NAVER's V-SPLADE boosts visual document search by 13.8pp without neural encoding
Inference-free sparse retrieval that beats dense models on 6 benchmarks with 2x recall at scale.
As large-scale visual document corpora (arXiv papers, enterprise PDFs) grow, retrieval systems must scale without costly neural encoding at query time. Existing approaches either use VLM-based dense models that require neural inference per query, or rely on OCR/caption-based BM25 with slow text extraction. NAVER and Seoul National University researchers fill this gap with V-SPLADE, a learned sparse retriever that indexes visual documents lexically and serves queries with zero neural encoding. The key innovation is caption-gated token supervision, a training-only signal that uses VLM-generated captions as lexical cues to activate retrieval-relevant vocabulary dimensions, overcoming the lexical grounding problem common in visual sparse representations.
V-SPLADE achieves strong results: +13.8 percentage points in NDCG@5 over same-scale dense baselines and up to +6.3pp over OCR- or caption-based BM25 across six visual-document retrieval benchmarks. On an 18.7M document corpus, it more than doubles recall at 5 (R@5) compared to dense models, and further improves competing retrievers via score fusion by up to +2.4pp R@5. This makes V-SPLADE the first deployable system for lexically indexing visual documents without neural query encoding, enabling fast, scalable search for applications like academic paper retrieval, enterprise document management, and archival search.
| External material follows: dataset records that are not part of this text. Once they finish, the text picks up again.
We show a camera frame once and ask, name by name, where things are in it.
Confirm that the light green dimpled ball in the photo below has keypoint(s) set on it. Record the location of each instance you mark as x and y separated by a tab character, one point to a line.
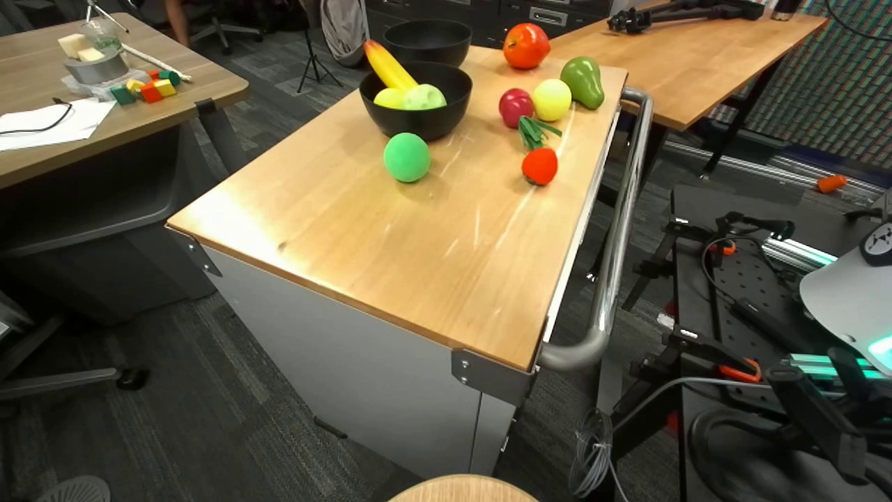
425	95

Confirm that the large yellow ball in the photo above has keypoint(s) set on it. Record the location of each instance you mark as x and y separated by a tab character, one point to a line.
552	98

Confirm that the yellow banana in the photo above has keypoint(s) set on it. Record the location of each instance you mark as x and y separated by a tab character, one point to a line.
389	67

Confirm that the green pear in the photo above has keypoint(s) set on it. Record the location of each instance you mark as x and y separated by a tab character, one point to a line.
584	79

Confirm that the small yellow lemon ball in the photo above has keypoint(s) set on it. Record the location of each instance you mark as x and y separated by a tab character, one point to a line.
390	98

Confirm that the dark green ball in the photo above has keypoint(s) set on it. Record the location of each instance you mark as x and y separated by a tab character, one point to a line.
404	158

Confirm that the small red tomato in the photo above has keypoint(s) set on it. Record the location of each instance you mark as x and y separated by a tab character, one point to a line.
539	165

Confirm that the white cart cabinet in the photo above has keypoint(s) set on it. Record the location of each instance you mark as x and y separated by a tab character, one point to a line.
400	393

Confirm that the red radish with greens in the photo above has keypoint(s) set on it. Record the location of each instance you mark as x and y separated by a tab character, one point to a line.
518	113

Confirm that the near black bowl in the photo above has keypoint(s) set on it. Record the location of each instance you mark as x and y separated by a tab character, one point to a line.
428	123

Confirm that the black bowl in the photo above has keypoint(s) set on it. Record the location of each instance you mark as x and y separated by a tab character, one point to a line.
429	43
428	123

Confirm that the far black bowl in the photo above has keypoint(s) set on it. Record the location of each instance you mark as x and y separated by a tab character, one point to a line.
429	43

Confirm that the round wooden stool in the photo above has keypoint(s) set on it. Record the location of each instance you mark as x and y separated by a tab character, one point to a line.
462	489

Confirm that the black tripod on table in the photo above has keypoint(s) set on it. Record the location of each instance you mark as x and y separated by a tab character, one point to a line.
637	21

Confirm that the coloured toy blocks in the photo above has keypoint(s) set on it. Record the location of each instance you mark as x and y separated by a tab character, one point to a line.
145	88

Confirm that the clear plastic container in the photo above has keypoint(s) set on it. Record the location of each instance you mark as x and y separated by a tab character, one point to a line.
93	54

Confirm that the white papers on desk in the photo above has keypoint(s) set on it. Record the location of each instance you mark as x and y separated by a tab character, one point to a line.
54	123

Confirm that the wooden office desk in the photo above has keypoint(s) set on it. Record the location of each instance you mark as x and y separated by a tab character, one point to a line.
32	79

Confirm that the metal cart handle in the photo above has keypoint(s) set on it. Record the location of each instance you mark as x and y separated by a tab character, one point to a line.
609	279

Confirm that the orange handled clamp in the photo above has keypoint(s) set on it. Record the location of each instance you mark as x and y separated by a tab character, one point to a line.
744	371
- Inference-free serving: no neural encoding at query time, enabling fast and scalable production deployment
- Caption-gated token supervision uses VLM-generated captions as lexical cues, improving NDCG@5 by +13.8pp over dense baselines
- Doubles recall at 5 (R@5) on 18.7M document corpus compared to same-scale dense models
Why It Matters
Enables production-scale visual document search without costly neural inference, making AI-powered retrieval practical for real-world enterprise and academic use.